Our approach uses human centered concepts. When thinking about brand families; think about parent, child, brother/sister, cousin, friend or neighbor and the closeness or distance that comes from the relationships between these types of people.

When there are two brands in a portfolio are they a Parent-Child relationship or a Brother-Sister relationship? Should a brand be presented alongside, underneath or some distance from another brand?

Many organizations get this part of their brand strategy wrong due to poor thinking about the practical nature of relationships.

The Four Basic Structures of Brand Families

When organizing a Brand Family, there are four simple categories to understand. And, just like families, if we tried to organize all the families in the world into four categories, there would definitely be grey areas and differences. Therefore, use this as a framework for unpacking a solution, not as absolute gospel.

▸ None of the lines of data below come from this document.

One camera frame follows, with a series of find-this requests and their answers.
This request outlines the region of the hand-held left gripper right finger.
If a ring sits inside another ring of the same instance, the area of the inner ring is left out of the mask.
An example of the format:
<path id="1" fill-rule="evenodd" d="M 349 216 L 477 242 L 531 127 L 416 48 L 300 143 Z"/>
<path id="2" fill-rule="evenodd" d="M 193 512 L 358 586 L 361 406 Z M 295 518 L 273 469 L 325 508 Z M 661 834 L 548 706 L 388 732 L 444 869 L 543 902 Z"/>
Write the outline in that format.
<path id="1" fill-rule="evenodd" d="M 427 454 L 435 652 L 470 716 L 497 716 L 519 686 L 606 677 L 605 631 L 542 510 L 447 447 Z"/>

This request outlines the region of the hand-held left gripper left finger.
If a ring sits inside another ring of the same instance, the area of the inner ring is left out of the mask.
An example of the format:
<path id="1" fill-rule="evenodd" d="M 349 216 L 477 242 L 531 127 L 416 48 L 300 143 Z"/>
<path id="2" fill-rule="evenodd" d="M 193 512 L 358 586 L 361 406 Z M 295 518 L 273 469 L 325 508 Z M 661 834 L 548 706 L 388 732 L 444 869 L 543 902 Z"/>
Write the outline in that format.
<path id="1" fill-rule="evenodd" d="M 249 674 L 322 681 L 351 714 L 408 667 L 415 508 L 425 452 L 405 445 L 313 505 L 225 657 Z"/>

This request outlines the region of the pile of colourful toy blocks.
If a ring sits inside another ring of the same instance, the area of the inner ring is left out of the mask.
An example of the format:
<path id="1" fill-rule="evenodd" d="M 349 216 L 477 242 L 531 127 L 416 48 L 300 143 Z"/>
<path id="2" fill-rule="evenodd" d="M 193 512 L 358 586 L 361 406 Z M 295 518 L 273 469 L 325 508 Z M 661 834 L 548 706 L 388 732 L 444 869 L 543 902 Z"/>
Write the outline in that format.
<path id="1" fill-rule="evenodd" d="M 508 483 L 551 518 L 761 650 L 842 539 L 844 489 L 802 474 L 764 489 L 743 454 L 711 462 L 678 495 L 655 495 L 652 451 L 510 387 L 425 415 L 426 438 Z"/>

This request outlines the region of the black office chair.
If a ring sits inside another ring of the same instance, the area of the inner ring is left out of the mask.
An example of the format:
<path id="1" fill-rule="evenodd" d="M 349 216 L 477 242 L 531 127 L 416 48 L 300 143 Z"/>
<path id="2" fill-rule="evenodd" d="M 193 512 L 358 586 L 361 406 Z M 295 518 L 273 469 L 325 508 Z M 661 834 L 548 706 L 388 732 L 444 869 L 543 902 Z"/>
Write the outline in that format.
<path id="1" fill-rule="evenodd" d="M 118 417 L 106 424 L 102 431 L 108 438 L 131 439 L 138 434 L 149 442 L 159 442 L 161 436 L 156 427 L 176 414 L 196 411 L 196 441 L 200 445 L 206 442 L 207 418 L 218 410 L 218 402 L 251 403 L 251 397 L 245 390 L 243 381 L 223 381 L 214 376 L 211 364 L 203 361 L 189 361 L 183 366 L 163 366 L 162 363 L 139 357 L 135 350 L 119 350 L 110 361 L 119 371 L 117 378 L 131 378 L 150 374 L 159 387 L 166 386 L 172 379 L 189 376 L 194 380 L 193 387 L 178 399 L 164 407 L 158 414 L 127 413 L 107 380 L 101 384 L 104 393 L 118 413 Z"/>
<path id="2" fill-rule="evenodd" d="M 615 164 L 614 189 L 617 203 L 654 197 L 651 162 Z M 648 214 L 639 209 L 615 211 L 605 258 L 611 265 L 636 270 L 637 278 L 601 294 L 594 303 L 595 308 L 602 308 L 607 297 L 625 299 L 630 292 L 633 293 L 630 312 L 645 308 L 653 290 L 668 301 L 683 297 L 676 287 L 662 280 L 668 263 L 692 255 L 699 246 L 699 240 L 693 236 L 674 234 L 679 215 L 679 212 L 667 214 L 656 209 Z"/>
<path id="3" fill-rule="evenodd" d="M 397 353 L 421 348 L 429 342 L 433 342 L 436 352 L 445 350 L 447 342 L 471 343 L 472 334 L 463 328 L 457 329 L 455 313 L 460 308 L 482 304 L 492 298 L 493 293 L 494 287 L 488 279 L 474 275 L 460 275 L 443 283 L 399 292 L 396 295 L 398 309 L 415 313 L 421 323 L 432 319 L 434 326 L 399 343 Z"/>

Here is a starting point to think about your brand family or Brand Architecture and how to organize one or one hundred brands within an organization.

The four ways of organizing brands are:

  • Parent Lead
  • Family of Leaders
  • Parent Endorsed
  • Lead Individual

Parent Lead

A branded family/house which can include brother/sister relationship or a more distant cousin relationship. However, one member of the family takes a definite leadership and contextual role. An example here is BMW.

It’s also worth noting the brother/sister relationship that exists between BMW and Mini. You will typically find a dealer retailing both brands next to each other given their corporate structure.

Family of Leaders

Within this family construct, individual Child Brands lead and can have a connection when needed under the family name, or standalone if required.

A great example here is the Coca-Cola family. At last count there were over 500 brands within the Coca-Cola family — some connect to each other, some stand alone. All lead directly as standalone brands within their prospective segments.

Parent Endorsed

A Child Brand is endorsed by a Parent Brand to give the endorsed entity meaning, purpose and a set of perceptions. Parent endorsed could also be split into Subtle Endorsement or Dominant Endorsement.

A Subtle Endorsement would be the way Unilever signature their ads and products with the dropdown tab of the Unilever brand mark. The leading brand is in the Axe deodorant example but the Unilever endorsement drops in as a subtle endorsement at the end of the TV advertisement.

A Dominant Endorsement would be the way Marriott endorses its various brands within the portfolio. In this example, the Marriott brand plays a very dominant role in the design and mark of the asset.

An example of a brand family going through refinement is actually the Coke brand — Diet Coke, Coke Zero, Life and Coke have all been recently been reorganized into a dominant endorsement structure where Coke is the brand and the product variations are just that — variations to specific market segment.

Time will tell for Coke on how well this will work.

Leading Individual

A Leading Individual is a classic single individual brand. Some are Leading Individuals because there is no need for a diversity of brands or because the leading dominant brand absorbs and covers all acquisitions and mergers.

How Clear is Your Organization’s Brand Family? Remember, the purpose of building a brand family is to allow an organization to scale the business model whilst retaining and enhancing clarity to the customer. Are you achieving this or is it time you reviewed your brand experience?

Please note that the trademarks used in this blog post are owned by their rightful owners and not used with their permission but gathered for an educational purpose from their respective websites to illustrate this approach. We love them all and thank them for their participation and showing us how to do marketing well within this article.